### TASK STATEMENT:
Could you transcribe every entry exactly, leaving nothing out?

### SUPPLIED MATERIAL:
------------------------------------
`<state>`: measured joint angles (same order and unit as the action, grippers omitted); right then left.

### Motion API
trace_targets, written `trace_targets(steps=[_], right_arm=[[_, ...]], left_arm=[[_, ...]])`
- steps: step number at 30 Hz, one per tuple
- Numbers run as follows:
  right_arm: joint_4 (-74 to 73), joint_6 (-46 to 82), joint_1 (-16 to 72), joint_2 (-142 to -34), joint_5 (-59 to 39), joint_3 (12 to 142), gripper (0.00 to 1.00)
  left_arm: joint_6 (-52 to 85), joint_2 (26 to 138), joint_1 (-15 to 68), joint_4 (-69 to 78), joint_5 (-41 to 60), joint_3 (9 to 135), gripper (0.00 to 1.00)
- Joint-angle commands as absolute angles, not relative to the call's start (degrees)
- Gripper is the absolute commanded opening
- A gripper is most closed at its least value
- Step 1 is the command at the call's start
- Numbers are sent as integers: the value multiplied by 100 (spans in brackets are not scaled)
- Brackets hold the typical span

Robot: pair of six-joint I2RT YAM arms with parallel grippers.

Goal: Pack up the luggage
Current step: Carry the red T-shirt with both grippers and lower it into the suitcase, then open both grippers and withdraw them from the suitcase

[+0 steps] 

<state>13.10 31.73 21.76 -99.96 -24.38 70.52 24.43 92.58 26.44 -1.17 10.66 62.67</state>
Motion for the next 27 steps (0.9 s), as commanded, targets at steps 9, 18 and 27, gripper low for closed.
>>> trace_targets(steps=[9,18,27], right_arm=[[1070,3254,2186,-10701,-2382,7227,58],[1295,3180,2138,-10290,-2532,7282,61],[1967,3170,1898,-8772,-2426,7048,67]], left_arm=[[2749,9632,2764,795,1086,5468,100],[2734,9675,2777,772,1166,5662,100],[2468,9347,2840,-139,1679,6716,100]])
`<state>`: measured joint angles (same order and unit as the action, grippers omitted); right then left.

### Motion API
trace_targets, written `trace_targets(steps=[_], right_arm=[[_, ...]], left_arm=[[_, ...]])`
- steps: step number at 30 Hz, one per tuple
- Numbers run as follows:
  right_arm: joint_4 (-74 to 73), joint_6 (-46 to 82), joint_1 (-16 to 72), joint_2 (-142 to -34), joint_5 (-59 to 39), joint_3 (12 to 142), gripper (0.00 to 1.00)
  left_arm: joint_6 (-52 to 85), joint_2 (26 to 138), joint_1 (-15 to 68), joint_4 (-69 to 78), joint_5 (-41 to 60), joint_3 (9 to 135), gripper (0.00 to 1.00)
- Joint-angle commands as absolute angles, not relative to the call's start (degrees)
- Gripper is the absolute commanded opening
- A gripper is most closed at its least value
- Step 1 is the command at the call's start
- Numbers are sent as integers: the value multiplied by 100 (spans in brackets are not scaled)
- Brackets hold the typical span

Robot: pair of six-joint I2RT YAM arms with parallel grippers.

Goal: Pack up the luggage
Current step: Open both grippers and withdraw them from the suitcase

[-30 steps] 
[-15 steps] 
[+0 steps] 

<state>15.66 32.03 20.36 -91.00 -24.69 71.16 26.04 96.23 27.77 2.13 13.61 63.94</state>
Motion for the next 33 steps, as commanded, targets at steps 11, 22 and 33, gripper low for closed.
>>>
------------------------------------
### YOUR SOLUTION:
`<state>`: measured joint angles (same order and unit as the action, grippers omitted); right then left.

### Motion API
trace_targets, written `trace_targets(steps=[_], right_arm=[[_, ...]], left_arm=[[_, ...]])`
- steps: step number at 30 Hz, one per tuple
- Numbers run as follows:
  right_arm: joint_4 (-74 to 73), joint_6 (-46 to 82), joint_1 (-16 to 72), joint_2 (-142 to -34), joint_5 (-59 to 39), joint_3 (12 to 142), gripper (0.00 to 1.00)
  left_arm: joint_6 (-52 to 85), joint_2 (26 to 138), joint_1 (-15 to 68), joint_4 (-69 to 78), joint_5 (-41 to 60), joint_3 (9 to 135), gripper (0.00 to 1.00)
- Joint-angle commands as absolute angles, not relative to the call's start (degrees)
- Gripper is the absolute commanded opening
- A gripper is most closed at its least value
- Step 1 is the command at the call's start
- Numbers are sent as integers: the value multiplied by 100 (spans in brackets are not scaled)
- Brackets hold the typical span

Robot: pair of six-joint I2RT YAM arms with parallel grippers.

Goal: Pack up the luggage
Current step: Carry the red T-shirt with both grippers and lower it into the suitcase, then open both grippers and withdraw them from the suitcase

[+0 steps] 

<state>13.10 31.73 21.76 -99.96 -24.38 70.52 24.43 92.58 26.44 -1.17 10.66 62.67</state>
Motion for the next 27 steps (0.9 s), as commanded, targets at steps 9, 18 and 27, gripper low for closed.
>>> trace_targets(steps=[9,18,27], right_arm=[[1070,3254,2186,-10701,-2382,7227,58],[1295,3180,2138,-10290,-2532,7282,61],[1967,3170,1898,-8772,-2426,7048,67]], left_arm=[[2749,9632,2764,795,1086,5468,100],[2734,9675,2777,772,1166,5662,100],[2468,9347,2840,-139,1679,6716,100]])
`<state>`: measured joint angles (same order and unit as the action, grippers omitted); right then left.

### Motion API
trace_targets, written `trace_targets(steps=[_], right_arm=[[_, ...]], left_arm=[[_, ...]])`
- steps: step number at 30 Hz, one per tuple
- Numbers run as follows:
  right_arm: joint_4 (-74 to 73), joint_6 (-46 to 82), joint_1 (-16 to 72), joint_2 (-142 to -34), joint_5 (-59 to 39), joint_3 (12 to 142), gripper (0.00 to 1.00)
  left_arm: joint_6 (-52 to 85), joint_2 (26 to 138), joint_1 (-15 to 68), joint_4 (-69 to 78), joint_5 (-41 to 60), joint_3 (9 to 135), gripper (0.00 to 1.00)
- Joint-angle commands as absolute angles, not relative to the call's start (degrees)
- Gripper is the absolute commanded opening
- A gripper is most closed at its least value
- Step 1 is the command at the call's start
- Numbers are sent as integers: the value multiplied by 100 (spans in brackets are not scaled)
- Brackets hold the typical span

Robot: pair of six-joint I2RT YAM arms with parallel grippers.

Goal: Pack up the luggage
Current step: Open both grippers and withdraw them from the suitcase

[-30 steps] 
[-15 steps] 
[+0 steps] 

<state>15.66 32.03 20.36 -91.00 -24.69 71.16 26.04 96.23 27.77 2.13 13.61 63.94</state>
Motion for the next 33 steps, as commanded, targets at steps 11, 22 and 33, gripper low for closed.
>>>

The exercise requires nothing else.